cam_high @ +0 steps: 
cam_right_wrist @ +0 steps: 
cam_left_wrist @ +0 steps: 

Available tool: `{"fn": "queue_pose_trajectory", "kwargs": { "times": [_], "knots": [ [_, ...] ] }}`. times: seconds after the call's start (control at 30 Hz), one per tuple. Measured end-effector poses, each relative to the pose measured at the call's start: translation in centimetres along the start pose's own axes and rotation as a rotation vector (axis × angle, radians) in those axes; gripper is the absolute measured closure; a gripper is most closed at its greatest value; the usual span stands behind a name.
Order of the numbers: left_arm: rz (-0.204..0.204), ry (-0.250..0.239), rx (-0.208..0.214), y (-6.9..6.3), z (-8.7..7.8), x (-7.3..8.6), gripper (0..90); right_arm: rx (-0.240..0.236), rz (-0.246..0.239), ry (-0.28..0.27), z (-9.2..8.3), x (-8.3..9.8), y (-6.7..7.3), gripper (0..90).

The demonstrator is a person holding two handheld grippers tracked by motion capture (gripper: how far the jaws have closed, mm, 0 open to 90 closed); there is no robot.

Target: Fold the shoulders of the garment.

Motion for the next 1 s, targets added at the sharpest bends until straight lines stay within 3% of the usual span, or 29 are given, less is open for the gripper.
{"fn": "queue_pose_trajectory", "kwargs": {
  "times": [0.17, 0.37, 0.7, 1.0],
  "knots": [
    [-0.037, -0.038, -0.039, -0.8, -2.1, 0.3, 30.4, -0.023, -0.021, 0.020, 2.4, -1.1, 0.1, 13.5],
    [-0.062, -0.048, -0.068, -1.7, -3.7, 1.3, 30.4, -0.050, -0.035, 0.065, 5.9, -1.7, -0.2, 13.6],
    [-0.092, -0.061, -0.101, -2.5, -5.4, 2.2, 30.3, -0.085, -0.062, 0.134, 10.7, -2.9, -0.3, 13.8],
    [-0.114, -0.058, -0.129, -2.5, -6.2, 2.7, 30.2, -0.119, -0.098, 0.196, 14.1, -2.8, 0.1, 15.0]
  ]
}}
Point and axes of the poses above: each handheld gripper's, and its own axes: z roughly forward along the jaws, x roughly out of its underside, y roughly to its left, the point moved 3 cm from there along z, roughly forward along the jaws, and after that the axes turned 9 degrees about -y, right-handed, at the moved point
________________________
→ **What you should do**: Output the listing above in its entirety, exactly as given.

→ **Output for this task**:
cam_high @ +0 steps: 
cam_right_wrist @ +0 steps: 
cam_left_wrist @ +0 steps: 

Available tool: `{"fn": "queue_pose_trajectory", "kwargs": { "times": [_], "knots": [ [_, ...] ] }}`. times: seconds after the call's start (control at 30 Hz), one per tuple. Measured end-effector poses, each relative to the pose measured at the call's start: translation in centimetres along the start pose's own axes and rotation as a rotation vector (axis × angle, radians) in those axes; gripper is the absolute measured closure; a gripper is most closed at its greatest value; the usual span stands behind a name.
Order of the numbers: left_arm: rz (-0.204..0.204), ry (-0.250..0.239), rx (-0.208..0.214), y (-6.9..6.3), z (-8.7..7.8), x (-7.3..8.6), gripper (0..90); right_arm: rx (-0.240..0.236), rz (-0.246..0.239), ry (-0.28..0.27), z (-9.2..8.3), x (-8.3..9.8), y (-6.7..7.3), gripper (0..90).

The demonstrator is a person holding two handheld grippers tracked by motion capture (gripper: how far the jaws have closed, mm, 0 open to 90 closed); there is no robot.

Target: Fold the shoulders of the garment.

Motion for the next 1 s, targets added at the sharpest bends until straight lines stay within 3% of the usual span, or 29 are given, less is open for the gripper.
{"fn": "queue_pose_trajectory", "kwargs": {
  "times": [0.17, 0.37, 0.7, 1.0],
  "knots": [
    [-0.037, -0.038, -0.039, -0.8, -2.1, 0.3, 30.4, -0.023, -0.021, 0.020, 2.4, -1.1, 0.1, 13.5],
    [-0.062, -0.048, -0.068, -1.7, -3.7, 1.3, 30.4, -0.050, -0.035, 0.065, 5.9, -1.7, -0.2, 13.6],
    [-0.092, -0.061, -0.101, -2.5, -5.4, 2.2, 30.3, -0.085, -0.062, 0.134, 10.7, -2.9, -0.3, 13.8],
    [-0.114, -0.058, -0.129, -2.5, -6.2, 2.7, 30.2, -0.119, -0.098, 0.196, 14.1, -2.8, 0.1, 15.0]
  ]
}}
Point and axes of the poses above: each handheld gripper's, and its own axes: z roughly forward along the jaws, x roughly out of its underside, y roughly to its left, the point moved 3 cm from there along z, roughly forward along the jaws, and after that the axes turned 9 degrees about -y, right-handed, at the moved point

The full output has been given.